Assignment:
Each line of the data below must be given again exactly as written.

Exercise data:
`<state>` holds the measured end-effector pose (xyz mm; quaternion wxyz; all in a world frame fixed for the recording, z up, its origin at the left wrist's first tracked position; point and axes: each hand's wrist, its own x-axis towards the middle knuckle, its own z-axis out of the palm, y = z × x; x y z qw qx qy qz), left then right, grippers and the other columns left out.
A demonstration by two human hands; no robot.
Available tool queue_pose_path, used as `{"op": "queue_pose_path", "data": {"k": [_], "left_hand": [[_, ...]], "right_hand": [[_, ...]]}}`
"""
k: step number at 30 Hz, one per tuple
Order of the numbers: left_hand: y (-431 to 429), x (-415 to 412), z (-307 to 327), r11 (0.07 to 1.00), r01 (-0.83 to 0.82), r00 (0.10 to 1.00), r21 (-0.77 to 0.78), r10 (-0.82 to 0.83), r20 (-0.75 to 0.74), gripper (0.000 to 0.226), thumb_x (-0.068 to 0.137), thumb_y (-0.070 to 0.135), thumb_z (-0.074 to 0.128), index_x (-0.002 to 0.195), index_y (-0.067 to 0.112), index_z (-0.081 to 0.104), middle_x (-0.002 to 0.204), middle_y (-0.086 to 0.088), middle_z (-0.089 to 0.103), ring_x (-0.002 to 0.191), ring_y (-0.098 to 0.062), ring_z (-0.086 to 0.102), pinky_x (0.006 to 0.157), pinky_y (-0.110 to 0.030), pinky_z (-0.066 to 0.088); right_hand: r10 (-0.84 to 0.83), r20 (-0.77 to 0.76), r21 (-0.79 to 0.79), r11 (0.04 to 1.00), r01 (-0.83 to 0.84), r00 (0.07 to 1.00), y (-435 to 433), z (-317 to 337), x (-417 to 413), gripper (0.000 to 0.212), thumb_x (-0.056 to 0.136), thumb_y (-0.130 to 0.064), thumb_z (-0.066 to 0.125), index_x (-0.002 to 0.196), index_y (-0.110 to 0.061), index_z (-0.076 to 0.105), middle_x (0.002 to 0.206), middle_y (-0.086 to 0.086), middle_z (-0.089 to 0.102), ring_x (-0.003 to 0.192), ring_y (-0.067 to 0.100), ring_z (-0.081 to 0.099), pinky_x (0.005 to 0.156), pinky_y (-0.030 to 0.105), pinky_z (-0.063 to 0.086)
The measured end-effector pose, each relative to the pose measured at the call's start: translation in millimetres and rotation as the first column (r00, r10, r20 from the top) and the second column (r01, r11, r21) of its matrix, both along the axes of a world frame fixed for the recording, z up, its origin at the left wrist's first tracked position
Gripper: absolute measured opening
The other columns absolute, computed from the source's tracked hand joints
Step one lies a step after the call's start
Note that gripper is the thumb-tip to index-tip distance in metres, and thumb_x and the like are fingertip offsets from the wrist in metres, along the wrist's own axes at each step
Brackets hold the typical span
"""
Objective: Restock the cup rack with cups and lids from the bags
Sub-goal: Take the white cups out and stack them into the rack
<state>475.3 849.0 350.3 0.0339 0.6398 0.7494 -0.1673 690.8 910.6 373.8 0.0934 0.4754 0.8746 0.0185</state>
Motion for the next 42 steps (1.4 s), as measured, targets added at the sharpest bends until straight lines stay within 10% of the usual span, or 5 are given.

Solution for this exercise:
`<state>` holds the measured end-effector pose (xyz mm; quaternion wxyz; all in a world frame fixed for the recording, z up, its origin at the left wrist's first tracked position; point and axes: each hand's wrist, its own x-axis towards the middle knuckle, its own z-axis out of the palm, y = z × x; x y z qw qx qy qz), left then right, grippers and the other columns left out.
A demonstration by two human hands; no robot.
Available tool queue_pose_path, used as `{"op": "queue_pose_path", "data": {"k": [_], "left_hand": [[_, ...]], "right_hand": [[_, ...]]}}`
"""
k: step number at 30 Hz, one per tuple
Order of the numbers: left_hand: y (-431 to 429), x (-415 to 412), z (-307 to 327), r11 (0.07 to 1.00), r01 (-0.83 to 0.82), r00 (0.10 to 1.00), r21 (-0.77 to 0.78), r10 (-0.82 to 0.83), r20 (-0.75 to 0.74), gripper (0.000 to 0.226), thumb_x (-0.068 to 0.137), thumb_y (-0.070 to 0.135), thumb_z (-0.074 to 0.128), index_x (-0.002 to 0.195), index_y (-0.067 to 0.112), index_z (-0.081 to 0.104), middle_x (-0.002 to 0.204), middle_y (-0.086 to 0.088), middle_z (-0.089 to 0.103), ring_x (-0.002 to 0.191), ring_y (-0.098 to 0.062), ring_z (-0.086 to 0.102), pinky_x (0.006 to 0.157), pinky_y (-0.110 to 0.030), pinky_z (-0.066 to 0.088); right_hand: r10 (-0.84 to 0.83), r20 (-0.77 to 0.76), r21 (-0.79 to 0.79), r11 (0.04 to 1.00), r01 (-0.83 to 0.84), r00 (0.07 to 1.00), y (-435 to 433), z (-317 to 337), x (-417 to 413), gripper (0.000 to 0.212), thumb_x (-0.056 to 0.136), thumb_y (-0.130 to 0.064), thumb_z (-0.066 to 0.125), index_x (-0.002 to 0.196), index_y (-0.110 to 0.061), index_z (-0.076 to 0.105), middle_x (0.002 to 0.206), middle_y (-0.086 to 0.086), middle_z (-0.089 to 0.102), ring_x (-0.003 to 0.192), ring_y (-0.067 to 0.100), ring_z (-0.081 to 0.099), pinky_x (0.005 to 0.156), pinky_y (-0.030 to 0.105), pinky_z (-0.063 to 0.086)
The measured end-effector pose, each relative to the pose measured at the call's start: translation in millimetres and rotation as the first column (r00, r10, r20 from the top) and the second column (r01, r11, r21) of its matrix, both along the axes of a world frame fixed for the recording, z up, its origin at the left wrist's first tracked position
Gripper: absolute measured opening
The other columns absolute, computed from the source's tracked hand joints
Step one lies a step after the call's start
Note that gripper is the thumb-tip to index-tip distance in metres, and thumb_x and the like are fingertip offsets from the wrist in metres, along the wrist's own axes at each step
Brackets hold the typical span
"""
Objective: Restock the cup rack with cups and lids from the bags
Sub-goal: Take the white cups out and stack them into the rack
<state>475.3 849.0 350.3 0.0339 0.6398 0.7494 -0.1673 690.8 910.6 373.8 0.0934 0.4754 0.8746 0.0185</state>
Motion for the next 42 steps (1.4 s), as measured, targets added at the sharpest bends until straight lines stay within 10% of the usual span, or 5 are given.

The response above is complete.